▶ _Supplied material_
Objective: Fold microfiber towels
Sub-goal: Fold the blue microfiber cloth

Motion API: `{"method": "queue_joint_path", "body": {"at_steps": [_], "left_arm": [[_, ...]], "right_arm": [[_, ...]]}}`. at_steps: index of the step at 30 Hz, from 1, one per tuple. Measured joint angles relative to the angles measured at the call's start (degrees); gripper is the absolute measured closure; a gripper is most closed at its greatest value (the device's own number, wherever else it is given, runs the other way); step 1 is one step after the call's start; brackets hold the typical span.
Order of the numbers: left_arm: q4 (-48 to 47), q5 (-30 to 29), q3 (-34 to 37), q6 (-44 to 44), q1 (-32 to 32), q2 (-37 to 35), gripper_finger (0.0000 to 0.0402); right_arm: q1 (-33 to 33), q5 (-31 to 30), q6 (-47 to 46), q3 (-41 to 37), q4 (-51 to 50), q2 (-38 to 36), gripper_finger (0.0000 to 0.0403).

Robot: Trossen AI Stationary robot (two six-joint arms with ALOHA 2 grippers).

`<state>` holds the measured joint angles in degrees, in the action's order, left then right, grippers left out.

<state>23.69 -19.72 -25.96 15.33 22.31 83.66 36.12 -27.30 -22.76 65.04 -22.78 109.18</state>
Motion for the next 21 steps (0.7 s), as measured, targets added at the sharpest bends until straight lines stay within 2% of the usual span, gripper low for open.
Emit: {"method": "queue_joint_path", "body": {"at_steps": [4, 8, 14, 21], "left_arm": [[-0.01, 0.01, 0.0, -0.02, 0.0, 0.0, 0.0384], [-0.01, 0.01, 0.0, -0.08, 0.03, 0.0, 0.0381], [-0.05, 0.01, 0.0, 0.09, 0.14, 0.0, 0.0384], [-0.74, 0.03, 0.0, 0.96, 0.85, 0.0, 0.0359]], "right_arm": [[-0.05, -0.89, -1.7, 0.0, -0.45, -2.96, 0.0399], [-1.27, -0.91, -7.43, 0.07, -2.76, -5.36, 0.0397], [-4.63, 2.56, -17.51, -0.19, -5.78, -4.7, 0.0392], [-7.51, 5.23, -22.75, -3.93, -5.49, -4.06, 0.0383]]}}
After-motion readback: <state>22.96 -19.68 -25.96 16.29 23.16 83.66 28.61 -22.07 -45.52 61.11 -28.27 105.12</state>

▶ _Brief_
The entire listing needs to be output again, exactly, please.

▶ _Solution below_
Objective: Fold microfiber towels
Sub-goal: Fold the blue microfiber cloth

Motion API: `{"method": "queue_joint_path", "body": {"at_steps": [_], "left_arm": [[_, ...]], "right_arm": [[_, ...]]}}`. at_steps: index of the step at 30 Hz, from 1, one per tuple. Measured joint angles relative to the angles measured at the call's start (degrees); gripper is the absolute measured closure; a gripper is most closed at its greatest value (the device's own number, wherever else it is given, runs the other way); step 1 is one step after the call's start; brackets hold the typical span.
Order of the numbers: left_arm: q4 (-48 to 47), q5 (-30 to 29), q3 (-34 to 37), q6 (-44 to 44), q1 (-32 to 32), q2 (-37 to 35), gripper_finger (0.0000 to 0.0402); right_arm: q1 (-33 to 33), q5 (-31 to 30), q6 (-47 to 46), q3 (-41 to 37), q4 (-51 to 50), q2 (-38 to 36), gripper_finger (0.0000 to 0.0403).

Robot: Trossen AI Stationary robot (two six-joint arms with ALOHA 2 grippers).

`<state>` holds the measured joint angles in degrees, in the action's order, left then right, grippers left out.

<state>23.69 -19.72 -25.96 15.33 22.31 83.66 36.12 -27.30 -22.76 65.04 -22.78 109.18</state>
Motion for the next 21 steps (0.7 s), as measured, targets added at the sharpest bends until straight lines stay within 2% of the usual span, gripper low for open.
Emit: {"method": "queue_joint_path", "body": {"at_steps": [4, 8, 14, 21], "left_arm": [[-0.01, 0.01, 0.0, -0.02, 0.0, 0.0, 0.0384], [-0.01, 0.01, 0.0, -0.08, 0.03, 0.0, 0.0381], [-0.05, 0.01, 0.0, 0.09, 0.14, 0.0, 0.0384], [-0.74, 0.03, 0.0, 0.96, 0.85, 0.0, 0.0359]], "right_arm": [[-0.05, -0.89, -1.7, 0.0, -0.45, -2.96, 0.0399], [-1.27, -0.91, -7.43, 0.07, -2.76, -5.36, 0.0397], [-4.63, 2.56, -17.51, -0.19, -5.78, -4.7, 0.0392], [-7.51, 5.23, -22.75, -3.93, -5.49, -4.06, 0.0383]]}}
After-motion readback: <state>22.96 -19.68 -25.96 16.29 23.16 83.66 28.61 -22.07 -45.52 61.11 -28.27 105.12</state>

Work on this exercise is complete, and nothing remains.